(PROMPT)
If a line in the entries below contains "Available", copy it.

(DATA SECTION)
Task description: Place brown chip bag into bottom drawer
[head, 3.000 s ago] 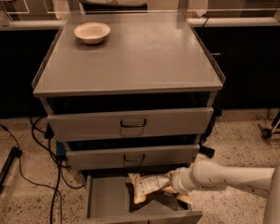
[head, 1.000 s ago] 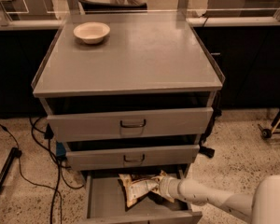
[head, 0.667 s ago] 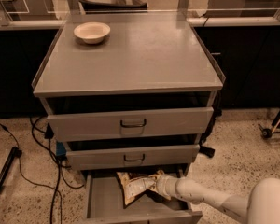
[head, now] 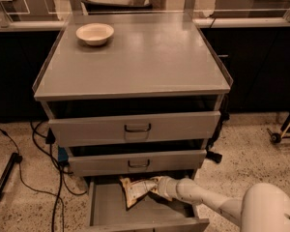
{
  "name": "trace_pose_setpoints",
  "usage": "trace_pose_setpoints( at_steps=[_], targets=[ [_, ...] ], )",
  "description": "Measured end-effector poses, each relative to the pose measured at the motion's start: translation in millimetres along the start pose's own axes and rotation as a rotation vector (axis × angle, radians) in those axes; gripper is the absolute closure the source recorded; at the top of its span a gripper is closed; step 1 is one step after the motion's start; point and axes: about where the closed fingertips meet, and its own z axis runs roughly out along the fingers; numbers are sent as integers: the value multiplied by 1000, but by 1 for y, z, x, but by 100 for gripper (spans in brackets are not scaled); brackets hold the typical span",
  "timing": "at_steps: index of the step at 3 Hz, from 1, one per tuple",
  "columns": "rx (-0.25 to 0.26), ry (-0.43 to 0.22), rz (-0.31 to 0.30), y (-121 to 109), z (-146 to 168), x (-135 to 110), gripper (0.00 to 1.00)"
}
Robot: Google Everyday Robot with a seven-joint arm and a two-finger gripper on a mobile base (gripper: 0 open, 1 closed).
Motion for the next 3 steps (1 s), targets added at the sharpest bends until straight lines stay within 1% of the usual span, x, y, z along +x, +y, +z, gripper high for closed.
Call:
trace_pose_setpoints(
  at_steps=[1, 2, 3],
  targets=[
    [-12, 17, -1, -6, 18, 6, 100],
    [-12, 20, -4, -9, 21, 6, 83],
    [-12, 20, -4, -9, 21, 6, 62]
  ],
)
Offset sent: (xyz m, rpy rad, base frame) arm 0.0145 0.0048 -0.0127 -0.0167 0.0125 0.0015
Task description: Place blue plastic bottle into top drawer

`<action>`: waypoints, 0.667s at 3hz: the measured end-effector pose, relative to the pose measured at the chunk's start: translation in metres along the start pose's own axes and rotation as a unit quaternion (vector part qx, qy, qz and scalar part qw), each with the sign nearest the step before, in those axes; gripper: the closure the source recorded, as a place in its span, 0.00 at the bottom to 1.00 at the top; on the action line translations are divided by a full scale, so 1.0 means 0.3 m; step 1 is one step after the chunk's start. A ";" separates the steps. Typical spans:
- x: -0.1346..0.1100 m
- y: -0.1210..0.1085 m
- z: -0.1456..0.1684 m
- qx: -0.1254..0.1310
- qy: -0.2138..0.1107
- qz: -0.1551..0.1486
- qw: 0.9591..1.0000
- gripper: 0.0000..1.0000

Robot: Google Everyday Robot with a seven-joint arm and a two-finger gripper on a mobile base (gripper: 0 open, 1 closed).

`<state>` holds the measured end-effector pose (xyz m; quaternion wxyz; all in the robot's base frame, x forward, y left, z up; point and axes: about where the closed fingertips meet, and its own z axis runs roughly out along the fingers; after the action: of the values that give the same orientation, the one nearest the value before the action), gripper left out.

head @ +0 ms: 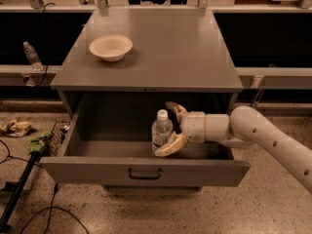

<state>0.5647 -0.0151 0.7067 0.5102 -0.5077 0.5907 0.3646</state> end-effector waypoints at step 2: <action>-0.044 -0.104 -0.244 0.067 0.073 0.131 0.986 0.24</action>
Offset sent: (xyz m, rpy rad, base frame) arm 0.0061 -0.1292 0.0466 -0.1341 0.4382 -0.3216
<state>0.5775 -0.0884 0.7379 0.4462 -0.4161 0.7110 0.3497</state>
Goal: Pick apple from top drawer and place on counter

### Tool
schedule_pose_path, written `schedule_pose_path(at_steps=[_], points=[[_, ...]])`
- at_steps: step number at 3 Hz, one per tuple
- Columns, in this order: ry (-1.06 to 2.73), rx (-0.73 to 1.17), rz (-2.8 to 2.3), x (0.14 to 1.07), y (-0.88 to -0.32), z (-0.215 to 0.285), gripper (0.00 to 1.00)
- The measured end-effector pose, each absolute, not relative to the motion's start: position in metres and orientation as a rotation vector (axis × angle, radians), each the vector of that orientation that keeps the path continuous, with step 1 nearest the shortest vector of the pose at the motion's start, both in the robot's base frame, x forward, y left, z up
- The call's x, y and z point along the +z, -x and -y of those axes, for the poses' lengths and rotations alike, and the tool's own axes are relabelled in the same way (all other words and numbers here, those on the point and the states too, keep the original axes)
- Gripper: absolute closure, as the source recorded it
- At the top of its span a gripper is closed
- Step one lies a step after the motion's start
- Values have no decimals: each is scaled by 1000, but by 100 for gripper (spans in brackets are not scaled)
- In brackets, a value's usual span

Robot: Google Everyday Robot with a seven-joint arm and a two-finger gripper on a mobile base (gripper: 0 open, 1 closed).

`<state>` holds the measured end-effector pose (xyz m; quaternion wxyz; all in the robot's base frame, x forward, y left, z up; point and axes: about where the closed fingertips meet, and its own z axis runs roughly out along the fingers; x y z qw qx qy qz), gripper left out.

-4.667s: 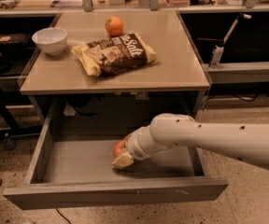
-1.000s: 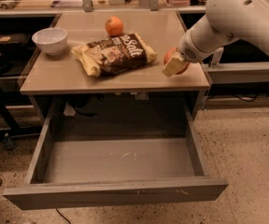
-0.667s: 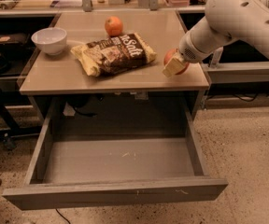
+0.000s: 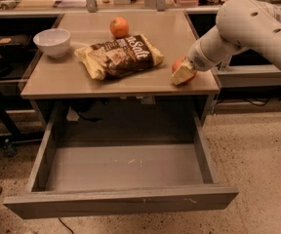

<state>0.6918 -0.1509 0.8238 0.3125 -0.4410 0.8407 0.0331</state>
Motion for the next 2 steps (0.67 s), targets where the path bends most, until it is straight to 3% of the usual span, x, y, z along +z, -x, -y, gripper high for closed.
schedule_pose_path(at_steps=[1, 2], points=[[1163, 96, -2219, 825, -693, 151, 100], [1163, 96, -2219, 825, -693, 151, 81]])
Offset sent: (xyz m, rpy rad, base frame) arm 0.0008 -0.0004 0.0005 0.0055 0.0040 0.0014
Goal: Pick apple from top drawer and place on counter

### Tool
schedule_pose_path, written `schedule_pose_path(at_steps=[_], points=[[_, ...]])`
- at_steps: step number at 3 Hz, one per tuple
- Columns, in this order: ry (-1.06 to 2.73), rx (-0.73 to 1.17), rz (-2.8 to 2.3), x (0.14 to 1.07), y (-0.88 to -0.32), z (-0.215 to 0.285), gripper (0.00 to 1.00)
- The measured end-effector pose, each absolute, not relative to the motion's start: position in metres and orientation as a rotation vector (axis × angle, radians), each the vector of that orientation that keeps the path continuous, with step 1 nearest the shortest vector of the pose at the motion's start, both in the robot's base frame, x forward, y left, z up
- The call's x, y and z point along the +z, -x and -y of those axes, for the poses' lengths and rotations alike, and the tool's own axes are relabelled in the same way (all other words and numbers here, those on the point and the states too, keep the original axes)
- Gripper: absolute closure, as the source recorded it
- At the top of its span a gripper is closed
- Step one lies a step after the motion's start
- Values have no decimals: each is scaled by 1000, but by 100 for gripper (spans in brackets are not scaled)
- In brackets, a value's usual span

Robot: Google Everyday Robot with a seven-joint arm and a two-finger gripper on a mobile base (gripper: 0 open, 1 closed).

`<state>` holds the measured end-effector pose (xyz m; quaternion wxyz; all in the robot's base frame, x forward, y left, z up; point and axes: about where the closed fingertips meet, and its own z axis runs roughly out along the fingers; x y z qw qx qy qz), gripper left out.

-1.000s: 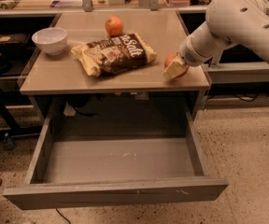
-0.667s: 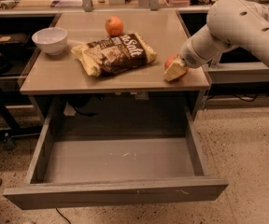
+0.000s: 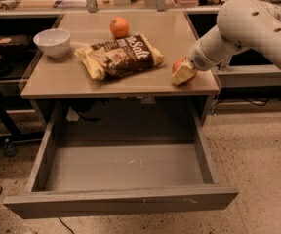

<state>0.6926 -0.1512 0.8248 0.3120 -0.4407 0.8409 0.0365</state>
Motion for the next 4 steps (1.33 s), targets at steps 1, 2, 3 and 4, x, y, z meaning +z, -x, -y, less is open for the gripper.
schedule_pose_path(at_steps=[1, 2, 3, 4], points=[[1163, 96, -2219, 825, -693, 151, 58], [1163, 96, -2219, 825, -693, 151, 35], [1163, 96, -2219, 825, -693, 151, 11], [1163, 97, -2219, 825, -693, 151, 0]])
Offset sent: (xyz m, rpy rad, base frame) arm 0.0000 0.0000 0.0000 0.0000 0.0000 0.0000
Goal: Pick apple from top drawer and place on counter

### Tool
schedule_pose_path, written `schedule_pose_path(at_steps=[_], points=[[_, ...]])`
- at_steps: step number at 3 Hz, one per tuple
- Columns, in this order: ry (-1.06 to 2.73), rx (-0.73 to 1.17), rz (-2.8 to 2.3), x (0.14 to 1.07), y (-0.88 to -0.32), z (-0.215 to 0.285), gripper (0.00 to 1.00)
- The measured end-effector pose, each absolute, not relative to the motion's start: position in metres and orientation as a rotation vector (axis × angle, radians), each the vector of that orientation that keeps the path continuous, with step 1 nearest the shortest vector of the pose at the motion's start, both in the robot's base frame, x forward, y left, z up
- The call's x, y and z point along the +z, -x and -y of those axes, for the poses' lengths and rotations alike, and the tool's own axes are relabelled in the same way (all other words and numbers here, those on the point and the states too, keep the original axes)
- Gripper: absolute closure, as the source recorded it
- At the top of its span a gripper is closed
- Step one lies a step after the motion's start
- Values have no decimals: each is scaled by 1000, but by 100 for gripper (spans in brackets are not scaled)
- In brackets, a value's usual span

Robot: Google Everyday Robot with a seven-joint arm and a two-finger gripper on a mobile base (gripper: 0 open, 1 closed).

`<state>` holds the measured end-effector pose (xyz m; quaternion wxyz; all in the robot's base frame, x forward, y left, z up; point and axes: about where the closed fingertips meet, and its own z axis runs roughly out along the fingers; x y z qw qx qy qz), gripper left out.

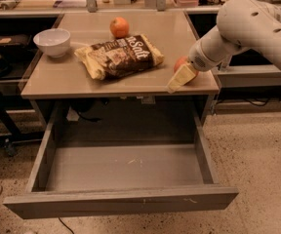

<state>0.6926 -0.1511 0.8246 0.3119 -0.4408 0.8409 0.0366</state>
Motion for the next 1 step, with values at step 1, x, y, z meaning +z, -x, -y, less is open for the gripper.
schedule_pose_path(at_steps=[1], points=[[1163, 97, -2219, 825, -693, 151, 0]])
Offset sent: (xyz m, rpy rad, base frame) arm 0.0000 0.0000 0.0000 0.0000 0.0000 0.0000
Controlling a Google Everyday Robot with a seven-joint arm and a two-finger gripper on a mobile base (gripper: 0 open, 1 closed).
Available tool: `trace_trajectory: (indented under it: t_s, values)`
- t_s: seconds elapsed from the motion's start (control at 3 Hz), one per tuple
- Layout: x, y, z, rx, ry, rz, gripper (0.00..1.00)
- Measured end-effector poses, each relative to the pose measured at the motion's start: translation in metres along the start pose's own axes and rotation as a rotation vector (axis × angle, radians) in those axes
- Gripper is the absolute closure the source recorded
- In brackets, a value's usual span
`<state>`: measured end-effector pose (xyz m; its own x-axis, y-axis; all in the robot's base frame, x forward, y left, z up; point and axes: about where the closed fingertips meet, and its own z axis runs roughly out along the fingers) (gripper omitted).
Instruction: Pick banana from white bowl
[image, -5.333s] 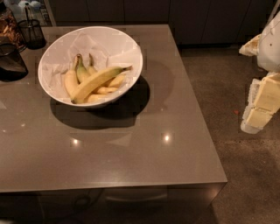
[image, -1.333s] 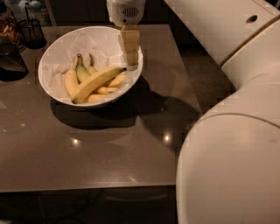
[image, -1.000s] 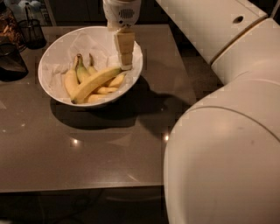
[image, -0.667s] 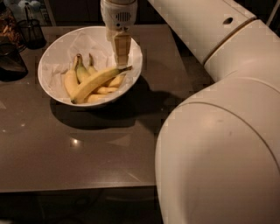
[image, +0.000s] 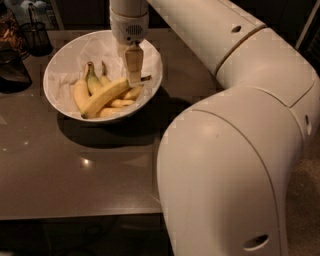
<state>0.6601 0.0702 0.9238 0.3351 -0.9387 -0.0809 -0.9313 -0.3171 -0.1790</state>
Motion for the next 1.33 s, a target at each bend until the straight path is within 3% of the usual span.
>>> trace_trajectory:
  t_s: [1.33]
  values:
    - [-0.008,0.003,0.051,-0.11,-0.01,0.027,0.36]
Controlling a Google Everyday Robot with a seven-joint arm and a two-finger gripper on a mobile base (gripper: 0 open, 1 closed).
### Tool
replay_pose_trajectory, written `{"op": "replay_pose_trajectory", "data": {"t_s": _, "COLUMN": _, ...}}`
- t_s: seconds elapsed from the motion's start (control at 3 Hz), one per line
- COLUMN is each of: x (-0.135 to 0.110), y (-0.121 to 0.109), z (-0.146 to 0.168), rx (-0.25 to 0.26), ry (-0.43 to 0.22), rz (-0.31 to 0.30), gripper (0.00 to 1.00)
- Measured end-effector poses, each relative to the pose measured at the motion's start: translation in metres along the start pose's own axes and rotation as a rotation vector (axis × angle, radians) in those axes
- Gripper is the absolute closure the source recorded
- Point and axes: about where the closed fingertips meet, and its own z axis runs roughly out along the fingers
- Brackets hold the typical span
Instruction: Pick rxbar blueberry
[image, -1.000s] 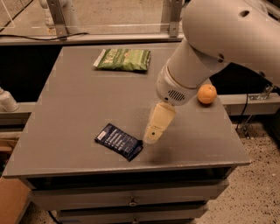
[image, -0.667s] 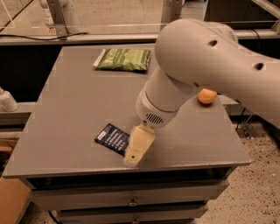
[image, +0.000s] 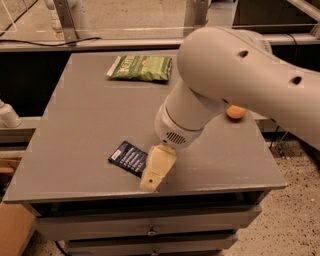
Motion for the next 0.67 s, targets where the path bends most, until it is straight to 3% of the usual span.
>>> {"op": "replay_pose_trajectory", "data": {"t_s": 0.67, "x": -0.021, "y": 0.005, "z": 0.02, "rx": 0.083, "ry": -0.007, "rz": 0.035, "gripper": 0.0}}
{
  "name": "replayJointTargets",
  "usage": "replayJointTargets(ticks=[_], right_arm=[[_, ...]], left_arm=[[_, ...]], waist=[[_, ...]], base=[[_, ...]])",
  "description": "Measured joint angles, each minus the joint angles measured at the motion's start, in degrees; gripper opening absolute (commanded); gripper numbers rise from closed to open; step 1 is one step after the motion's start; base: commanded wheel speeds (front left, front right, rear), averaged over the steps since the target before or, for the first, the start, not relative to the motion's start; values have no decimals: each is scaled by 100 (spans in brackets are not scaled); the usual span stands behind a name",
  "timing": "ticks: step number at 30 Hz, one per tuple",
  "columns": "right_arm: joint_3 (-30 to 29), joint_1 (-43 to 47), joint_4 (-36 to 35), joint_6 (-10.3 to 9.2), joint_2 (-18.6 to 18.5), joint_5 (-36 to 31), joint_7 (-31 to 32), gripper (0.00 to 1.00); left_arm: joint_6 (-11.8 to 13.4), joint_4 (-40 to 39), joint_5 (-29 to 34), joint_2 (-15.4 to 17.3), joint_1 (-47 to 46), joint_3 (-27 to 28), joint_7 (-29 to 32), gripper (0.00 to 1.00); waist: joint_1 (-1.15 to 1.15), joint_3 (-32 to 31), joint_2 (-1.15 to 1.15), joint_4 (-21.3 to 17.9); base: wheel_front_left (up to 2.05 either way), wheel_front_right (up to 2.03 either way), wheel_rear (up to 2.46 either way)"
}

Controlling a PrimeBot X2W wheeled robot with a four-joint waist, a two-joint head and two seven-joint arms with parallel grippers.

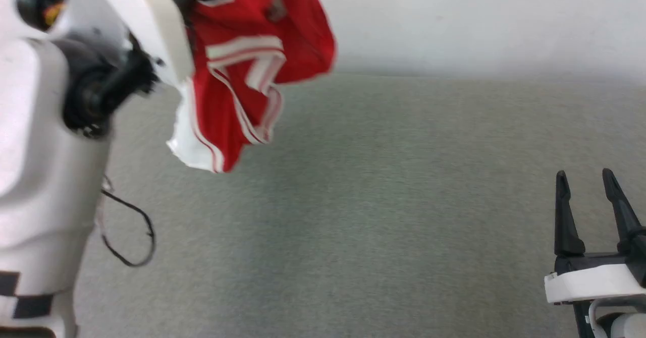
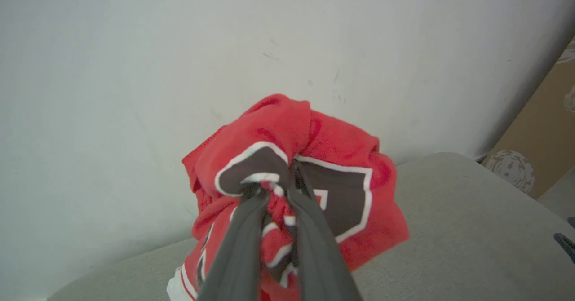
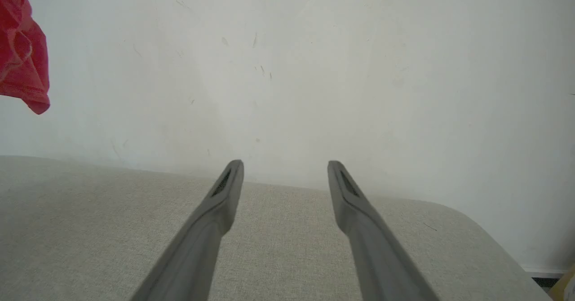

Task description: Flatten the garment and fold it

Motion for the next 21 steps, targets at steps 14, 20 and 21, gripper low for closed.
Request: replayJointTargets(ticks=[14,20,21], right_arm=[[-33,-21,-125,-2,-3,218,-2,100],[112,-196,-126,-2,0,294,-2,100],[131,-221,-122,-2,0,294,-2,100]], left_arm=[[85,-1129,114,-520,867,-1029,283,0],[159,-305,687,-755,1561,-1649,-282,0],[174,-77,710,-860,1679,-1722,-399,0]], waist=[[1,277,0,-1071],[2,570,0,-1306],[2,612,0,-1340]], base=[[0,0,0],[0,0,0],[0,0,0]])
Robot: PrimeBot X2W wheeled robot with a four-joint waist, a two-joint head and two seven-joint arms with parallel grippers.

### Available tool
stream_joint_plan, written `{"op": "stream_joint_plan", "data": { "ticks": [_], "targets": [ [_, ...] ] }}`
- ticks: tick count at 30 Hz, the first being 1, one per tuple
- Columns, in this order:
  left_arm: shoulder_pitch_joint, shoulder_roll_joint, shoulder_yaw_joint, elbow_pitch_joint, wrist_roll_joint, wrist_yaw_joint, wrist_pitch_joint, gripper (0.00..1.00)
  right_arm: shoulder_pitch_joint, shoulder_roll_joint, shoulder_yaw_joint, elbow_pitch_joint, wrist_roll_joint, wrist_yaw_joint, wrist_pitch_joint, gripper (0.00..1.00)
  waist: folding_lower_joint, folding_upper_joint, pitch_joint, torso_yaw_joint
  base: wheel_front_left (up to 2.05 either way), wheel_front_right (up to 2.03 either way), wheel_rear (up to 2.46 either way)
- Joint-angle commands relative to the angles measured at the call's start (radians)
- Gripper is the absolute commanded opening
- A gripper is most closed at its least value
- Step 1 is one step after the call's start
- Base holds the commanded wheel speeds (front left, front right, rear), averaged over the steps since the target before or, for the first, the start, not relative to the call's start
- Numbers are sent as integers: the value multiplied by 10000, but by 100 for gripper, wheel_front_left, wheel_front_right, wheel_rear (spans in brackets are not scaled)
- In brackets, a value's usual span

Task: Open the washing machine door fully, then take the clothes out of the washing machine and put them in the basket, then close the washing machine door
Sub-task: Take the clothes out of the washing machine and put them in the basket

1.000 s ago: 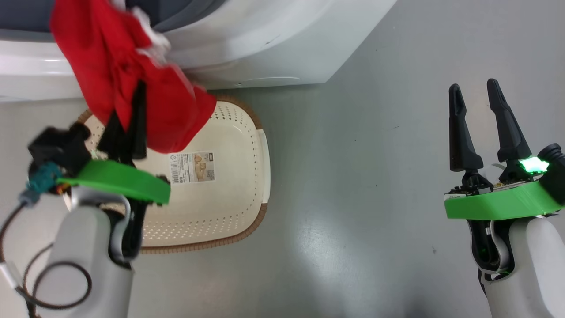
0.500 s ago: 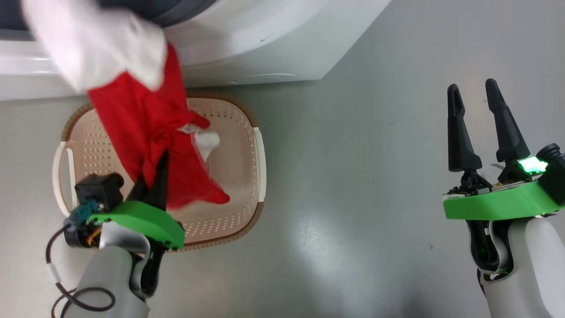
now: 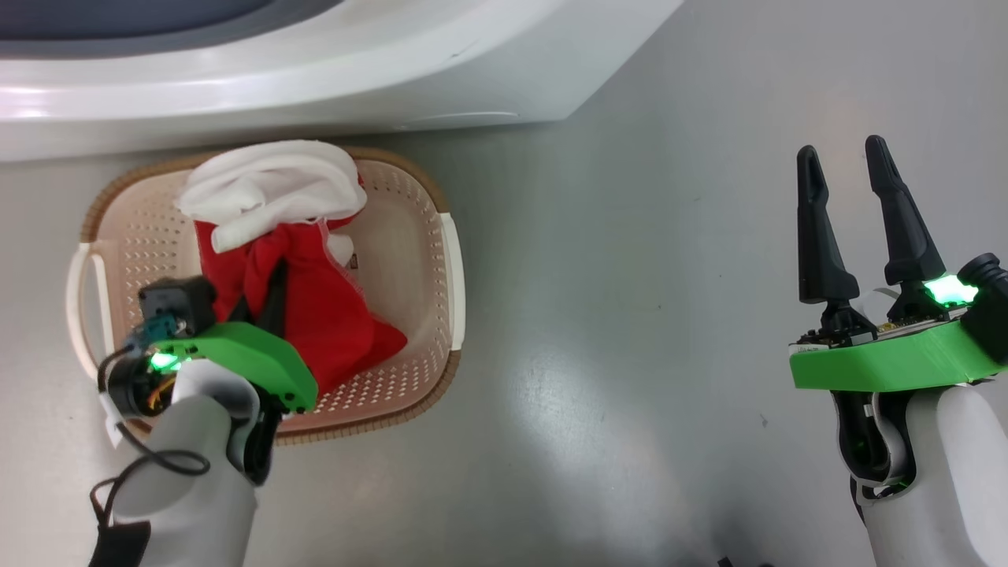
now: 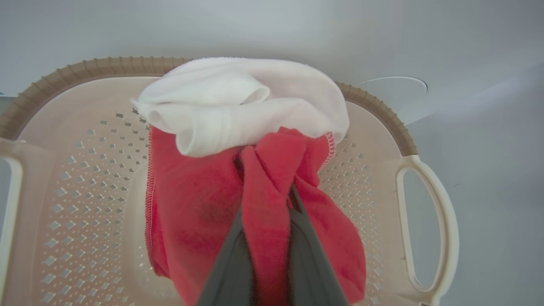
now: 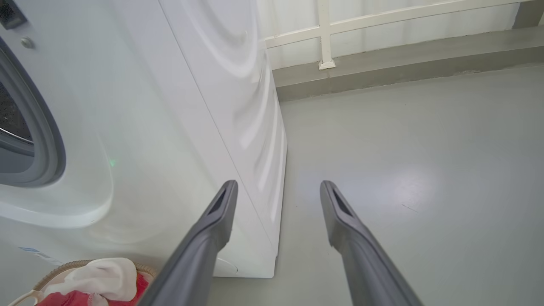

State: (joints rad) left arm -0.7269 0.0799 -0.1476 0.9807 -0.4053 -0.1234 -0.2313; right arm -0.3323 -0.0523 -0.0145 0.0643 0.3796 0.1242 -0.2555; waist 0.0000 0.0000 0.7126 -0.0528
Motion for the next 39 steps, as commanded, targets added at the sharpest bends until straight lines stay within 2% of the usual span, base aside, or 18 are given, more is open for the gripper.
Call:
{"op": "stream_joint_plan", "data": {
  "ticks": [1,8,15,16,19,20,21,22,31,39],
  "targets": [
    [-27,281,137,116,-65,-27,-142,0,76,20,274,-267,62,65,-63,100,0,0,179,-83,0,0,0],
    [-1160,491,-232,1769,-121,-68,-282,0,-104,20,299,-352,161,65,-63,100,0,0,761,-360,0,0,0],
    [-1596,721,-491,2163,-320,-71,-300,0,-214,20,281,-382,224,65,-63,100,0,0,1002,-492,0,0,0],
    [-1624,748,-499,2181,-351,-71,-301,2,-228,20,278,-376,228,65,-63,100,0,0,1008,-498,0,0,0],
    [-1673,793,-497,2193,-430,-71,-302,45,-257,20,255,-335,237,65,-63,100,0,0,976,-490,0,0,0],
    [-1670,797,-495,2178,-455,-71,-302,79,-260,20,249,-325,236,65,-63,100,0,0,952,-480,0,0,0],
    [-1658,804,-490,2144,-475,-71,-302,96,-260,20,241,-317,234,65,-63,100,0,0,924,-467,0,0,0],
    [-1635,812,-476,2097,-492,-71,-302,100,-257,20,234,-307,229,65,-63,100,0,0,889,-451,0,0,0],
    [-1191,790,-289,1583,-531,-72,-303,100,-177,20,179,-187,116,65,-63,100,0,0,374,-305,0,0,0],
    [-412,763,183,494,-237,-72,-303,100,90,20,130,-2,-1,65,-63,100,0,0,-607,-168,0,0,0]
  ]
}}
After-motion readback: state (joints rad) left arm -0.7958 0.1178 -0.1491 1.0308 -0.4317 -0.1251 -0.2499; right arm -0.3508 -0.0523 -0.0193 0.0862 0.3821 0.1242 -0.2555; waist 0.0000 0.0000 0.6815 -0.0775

(PROBLEM SOLUTION)
Available tool: `trace_trajectory: (indented under it: t_s, values)`
### Available tool

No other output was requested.